Task inputs below:

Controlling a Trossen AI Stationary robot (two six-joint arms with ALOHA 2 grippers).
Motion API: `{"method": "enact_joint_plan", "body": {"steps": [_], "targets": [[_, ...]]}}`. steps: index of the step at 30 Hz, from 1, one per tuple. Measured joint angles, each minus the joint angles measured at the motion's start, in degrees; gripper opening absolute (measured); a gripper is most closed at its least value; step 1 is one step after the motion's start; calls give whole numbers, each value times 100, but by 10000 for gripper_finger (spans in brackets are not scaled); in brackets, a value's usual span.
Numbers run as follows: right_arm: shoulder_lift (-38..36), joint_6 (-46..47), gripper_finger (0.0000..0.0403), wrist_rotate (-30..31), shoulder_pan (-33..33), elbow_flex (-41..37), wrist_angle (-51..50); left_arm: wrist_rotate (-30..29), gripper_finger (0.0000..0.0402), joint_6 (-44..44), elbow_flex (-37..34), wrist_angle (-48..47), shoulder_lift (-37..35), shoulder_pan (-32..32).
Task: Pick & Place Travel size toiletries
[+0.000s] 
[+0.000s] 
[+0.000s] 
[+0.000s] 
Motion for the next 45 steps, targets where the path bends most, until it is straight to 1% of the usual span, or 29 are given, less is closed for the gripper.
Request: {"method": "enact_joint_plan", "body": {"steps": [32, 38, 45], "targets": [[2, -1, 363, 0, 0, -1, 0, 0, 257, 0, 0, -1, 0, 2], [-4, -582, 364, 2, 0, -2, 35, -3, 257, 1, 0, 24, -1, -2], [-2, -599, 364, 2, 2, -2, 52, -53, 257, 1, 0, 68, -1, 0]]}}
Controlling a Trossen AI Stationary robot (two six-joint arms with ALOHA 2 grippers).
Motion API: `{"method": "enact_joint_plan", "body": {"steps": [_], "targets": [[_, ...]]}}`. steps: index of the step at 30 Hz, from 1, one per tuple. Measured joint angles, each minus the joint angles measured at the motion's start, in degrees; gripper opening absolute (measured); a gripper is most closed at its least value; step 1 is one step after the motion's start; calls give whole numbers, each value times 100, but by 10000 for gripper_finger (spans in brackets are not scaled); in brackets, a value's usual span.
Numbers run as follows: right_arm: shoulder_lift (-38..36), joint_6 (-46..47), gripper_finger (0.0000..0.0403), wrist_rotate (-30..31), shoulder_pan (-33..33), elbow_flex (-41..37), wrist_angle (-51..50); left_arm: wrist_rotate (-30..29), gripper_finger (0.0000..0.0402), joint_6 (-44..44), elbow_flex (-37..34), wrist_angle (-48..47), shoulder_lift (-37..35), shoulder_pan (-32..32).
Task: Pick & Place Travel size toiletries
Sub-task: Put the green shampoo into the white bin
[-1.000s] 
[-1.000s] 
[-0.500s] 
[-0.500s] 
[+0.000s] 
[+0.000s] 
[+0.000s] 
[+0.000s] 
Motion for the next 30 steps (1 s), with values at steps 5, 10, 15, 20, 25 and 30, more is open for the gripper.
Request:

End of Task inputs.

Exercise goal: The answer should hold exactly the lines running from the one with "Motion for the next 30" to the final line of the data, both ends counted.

Response below:
Motion for the next 30 steps (1 s), with values at steps 5, 10, 15, 20, 25 and 30, more is open for the gripper.
Request:

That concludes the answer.